四五 (天正廿年)十二月六日 豊臣秀吉朱印状写

 天正二〇年(一五九二)一二月六日付けで、第一次朝鮮侵略(文禄の役)に軍奉行として従軍していた三人の秀吉奉行(増田長盛・石田三成・大谷吉継)に宛てられた朱印状の写し。彼ら軍奉行は、肥前名護屋城にある秀吉の意向を在陣の武将たちに伝え、また、現地の状況や武将たちの軍功と非違を監察して秀吉に報告する職掌を担っていた。
 本状は三つの箇条書きから成るが、うち第二・三条は同日付けの諸大名あて朱印状(四四号文書参照)とほぼ同じで、京幾道・陽智城の守将であった中川秀政の頓死により、弟秀成へ跡目相続を認めた同日付けの朱印状(四三号文書)を受けて、その旨を伝達するとともに、自身来春三月に渡海するので、その間城をしっかりと守り、軽率な行動をとらないように厳命し、下々の者にまで堅く申し聞かせよ、とする。加えて第一条では、目付たちの戦況報告を了承し、来春三月に渡海して「一揆」(朝鮮側の官兵と義兵)をみな成敗して仕置を申しつけるので、兵糧を備蓄して待つように、と述べている。
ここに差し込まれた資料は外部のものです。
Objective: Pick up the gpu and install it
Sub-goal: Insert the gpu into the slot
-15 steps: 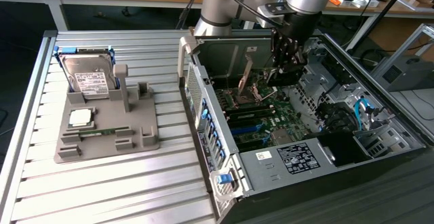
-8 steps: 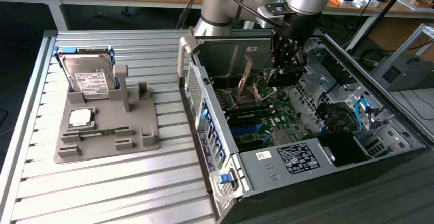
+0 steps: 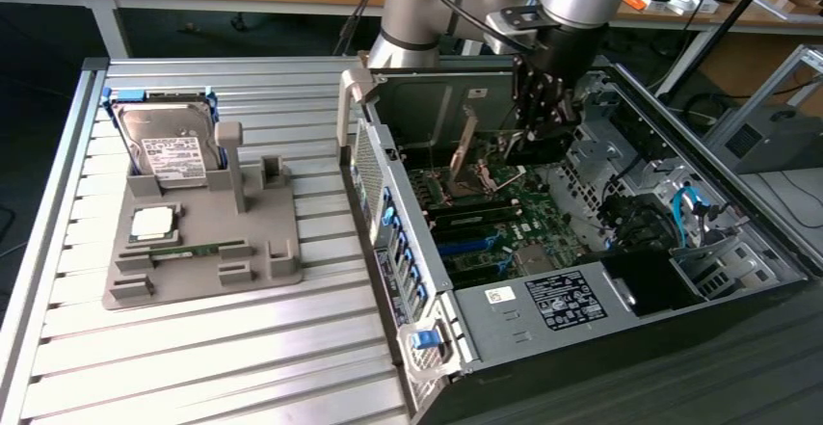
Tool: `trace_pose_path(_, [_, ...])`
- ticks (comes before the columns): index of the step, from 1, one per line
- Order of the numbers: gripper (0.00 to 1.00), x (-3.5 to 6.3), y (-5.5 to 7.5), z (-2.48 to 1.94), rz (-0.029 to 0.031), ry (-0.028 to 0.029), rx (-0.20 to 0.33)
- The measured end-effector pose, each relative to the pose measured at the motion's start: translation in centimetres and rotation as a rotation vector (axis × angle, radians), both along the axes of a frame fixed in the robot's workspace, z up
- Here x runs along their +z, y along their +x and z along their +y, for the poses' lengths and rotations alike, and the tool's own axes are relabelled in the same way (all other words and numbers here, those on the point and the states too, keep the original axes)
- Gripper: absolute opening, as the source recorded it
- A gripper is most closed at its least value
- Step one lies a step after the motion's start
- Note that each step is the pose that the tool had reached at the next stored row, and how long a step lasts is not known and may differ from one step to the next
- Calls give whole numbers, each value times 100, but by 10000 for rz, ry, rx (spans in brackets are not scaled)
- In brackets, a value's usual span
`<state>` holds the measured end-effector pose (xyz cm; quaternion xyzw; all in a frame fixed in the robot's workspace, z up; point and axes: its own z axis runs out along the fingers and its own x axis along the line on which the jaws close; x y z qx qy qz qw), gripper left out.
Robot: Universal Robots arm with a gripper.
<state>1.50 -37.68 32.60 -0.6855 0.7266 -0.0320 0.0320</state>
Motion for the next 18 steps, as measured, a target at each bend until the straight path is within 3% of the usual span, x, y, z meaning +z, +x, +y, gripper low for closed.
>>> trace_pose_path(18, [27, -8, -36, -14, 0, 0, -1])
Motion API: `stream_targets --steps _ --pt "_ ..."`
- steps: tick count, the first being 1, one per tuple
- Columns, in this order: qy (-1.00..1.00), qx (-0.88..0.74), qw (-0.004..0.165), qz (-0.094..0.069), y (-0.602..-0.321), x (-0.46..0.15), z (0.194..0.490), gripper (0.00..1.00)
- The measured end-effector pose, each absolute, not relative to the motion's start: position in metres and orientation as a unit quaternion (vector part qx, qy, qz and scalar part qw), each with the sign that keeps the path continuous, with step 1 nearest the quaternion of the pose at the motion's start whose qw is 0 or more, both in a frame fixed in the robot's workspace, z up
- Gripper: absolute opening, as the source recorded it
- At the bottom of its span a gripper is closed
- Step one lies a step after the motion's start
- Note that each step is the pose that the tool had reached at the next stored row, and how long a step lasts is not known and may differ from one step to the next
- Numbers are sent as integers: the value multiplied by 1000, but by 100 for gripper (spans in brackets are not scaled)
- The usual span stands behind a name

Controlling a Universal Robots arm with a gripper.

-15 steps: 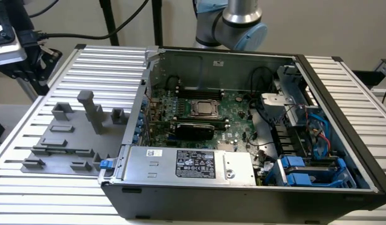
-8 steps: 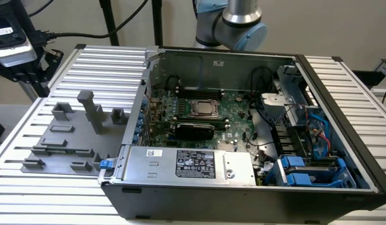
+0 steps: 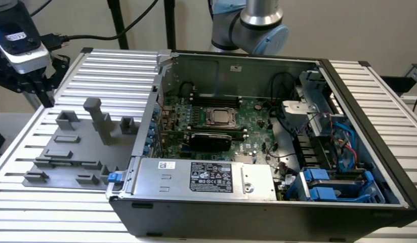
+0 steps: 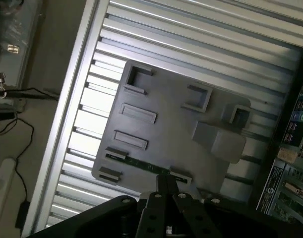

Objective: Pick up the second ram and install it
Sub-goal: 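Pick up the second ram and move it above second insertion slot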

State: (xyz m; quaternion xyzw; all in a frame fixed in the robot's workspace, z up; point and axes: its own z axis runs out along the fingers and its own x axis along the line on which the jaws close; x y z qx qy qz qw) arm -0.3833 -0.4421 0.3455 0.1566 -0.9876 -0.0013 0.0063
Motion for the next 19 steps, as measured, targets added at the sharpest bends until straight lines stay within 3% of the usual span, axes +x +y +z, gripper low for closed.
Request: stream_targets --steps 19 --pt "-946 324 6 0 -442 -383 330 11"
当時秀吉軍は、一〇月初旬の晋州邑城(慶尚道)攻防戦に敗れて全羅道侵入を果たせず、結果釜山〜漢城間の補給路の維持が困難となり、その作戦の方向性が明侵略を視野に入れた積極的な侵攻から防衛戦へと転換しつつあった(四二号文書解題参照)。本状に見える、城の守りを固めて兵粮を備蓄せよ、という指示もそれを反映している。
 なお、本状は写しであるが、日付を四三号文書・四四号文書と同じくし、秀成への相続承認にかかわるものという点で内容も共通することから、上の二通とともに朝鮮にもたらされたものであろう。そして、軍奉行たちへの指示を含む本状については、正文は彼らのもとに留め置かれ、写しのみが陽智城の秀成のもとに届けられたものと思われる。